Within his department, Grossman raised funds to endow support for students in the MIT Summer Research Program in Biology (MSRP-Biology). He worked with others to expand the diversity of the graduate program, the applicant pool for biology faculty positions, and the scientific workforce through a variety of outreach programs and endeavors.
Recently, Grossman raised additional funds to endow MSRP-Biology. Michael Gould and Sara Moss supplemented their initial gift in 2015 with an additional donation to further support, endow and rename MSRP-Biology to the Bernard S. and Sophie G. Gould MIT Summer Research Program in Biology to honor Gould’s parents.
“Sara and I are grateful for Alan’s nurturing of the program,” said Gould. “Without Alan, we never would have supported this wonderful program; and with Alan at the helm and Mandana Sassanfar as the director of outreach, we knew that many talented individuals would benefit from the research opportunities at MIT.”
Grossman’s tenure also saw the establishment of a cryo-electron microscopy (cryo-EM) facility at MIT. An anonymous donation of $5 million and a $2.5 million gift from the Arnold and Mabel Beckman Foundation supported the purchase of two cryo-electron microscopes that are housed in MIT.nano. These microscopes are used by life science researchers from many departments across MIT and throughout the Boston area.
“The existence of this facility has made it possible for MIT to recruit outstanding junior faculty members focused on using cryo-EM to address fundamental biological problems,” says associate department head Professor Jacqueline Lees. “At a more general level, Alan has been remarkably successful at junior faculty recruitment and in increasing the diversity of our faculty.”

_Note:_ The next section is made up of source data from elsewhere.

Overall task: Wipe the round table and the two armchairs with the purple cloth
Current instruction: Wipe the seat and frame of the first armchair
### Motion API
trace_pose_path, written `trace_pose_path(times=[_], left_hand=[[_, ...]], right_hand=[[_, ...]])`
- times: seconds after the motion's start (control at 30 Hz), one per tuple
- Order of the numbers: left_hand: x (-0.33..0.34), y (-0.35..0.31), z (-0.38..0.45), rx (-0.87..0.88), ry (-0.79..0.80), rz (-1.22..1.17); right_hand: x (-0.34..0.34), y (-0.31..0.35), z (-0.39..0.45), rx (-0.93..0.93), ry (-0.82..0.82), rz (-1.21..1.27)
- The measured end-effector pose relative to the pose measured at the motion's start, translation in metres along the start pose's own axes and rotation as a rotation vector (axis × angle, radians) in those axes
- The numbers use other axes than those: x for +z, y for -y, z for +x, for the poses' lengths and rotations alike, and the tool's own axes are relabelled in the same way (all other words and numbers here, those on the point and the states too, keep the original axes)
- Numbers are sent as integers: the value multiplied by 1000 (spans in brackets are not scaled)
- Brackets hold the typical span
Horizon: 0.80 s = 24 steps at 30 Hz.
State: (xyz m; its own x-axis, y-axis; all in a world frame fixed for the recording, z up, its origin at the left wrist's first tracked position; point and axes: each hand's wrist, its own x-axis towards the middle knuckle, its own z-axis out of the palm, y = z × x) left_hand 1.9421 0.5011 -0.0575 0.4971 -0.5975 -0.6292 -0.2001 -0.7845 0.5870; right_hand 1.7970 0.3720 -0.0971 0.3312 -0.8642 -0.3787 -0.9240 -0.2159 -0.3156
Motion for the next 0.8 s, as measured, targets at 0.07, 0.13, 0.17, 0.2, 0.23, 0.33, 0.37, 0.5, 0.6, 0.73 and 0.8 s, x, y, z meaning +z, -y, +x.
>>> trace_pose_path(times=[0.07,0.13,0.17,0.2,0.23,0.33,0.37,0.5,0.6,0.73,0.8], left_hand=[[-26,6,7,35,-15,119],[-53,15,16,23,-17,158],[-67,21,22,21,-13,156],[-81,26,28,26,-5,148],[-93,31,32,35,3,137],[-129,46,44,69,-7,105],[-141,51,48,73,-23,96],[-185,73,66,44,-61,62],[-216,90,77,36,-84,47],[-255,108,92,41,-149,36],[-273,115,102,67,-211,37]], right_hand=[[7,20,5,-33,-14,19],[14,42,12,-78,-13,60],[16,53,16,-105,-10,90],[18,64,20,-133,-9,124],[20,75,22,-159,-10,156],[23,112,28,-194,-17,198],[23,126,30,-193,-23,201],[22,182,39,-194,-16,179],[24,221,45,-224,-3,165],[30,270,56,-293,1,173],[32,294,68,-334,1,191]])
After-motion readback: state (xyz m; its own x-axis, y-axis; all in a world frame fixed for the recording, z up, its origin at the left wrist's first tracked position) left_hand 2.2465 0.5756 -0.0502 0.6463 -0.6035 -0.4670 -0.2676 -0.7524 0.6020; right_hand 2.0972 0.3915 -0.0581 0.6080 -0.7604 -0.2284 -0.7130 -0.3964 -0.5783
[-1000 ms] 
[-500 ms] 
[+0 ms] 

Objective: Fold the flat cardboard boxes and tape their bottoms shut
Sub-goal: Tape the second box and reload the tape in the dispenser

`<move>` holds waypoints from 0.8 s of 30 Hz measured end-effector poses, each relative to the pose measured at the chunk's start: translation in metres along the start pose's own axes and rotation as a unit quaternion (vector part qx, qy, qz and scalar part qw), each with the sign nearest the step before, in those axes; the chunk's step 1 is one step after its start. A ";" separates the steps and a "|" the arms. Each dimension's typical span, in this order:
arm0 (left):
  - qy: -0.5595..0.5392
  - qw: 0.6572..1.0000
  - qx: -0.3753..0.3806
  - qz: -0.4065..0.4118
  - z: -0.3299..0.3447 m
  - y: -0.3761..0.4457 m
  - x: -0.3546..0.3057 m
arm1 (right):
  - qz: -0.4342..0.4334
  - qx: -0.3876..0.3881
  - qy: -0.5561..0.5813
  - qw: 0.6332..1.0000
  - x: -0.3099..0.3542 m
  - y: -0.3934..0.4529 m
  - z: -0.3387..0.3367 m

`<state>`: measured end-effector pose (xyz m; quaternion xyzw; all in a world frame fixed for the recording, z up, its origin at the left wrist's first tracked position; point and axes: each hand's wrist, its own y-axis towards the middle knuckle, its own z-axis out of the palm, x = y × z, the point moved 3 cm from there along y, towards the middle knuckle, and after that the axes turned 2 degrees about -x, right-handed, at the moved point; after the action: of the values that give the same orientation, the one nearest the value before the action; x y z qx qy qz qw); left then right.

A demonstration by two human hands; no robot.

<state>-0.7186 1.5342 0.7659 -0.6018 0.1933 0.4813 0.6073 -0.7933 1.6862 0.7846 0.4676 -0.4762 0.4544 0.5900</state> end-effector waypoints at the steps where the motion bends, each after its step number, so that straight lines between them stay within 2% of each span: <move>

During Grossman’s tenure as department head and in collaboration with the MIT-affiliated life sciences institutes and the hard work of search committees, the department has hired more than 20 faculty members, over than half of whom are women and/or from groups underrepresented in STEM. This faculty renewal involved forging a relationship with the Ragon Institute of MGH, MIT, and Harvard and includes three new faculty members located at the Ragon Institute. With the influx of new faculty members, the department’s senior faculty instituted a robust plan for mentoring junior faculty, supplementing programs that are offered at the school and Institute levels.
In his own research, Grossman combines a range of approaches — genetic, molecular, physiological, biochemical, cell-biological, and genomic — to study fundamental biological processes in bacteria. His current work is focused mechanisms controlling horizontal gene transfer, the process by which bacteria move genes from one organism to another, the primary means by which antibiotic resistances are spread among bacteria.
Grossman received a BA in biochemistry from Brown University in 1979, and a PhD in molecular biology from the University of Wisconsin at Madison in 1984. After a postdoctoral fellowship in the Department of Cellular and Developmental Biology at Harvard University, Grossman joined MIT’s Department of Biology in 1988. He is a fellow of the American Academy of Arts and Sciences, the American Academy of Microbiology, and is a member of the National Academy of Sciences. He received a life-saving heart transplant in 2006.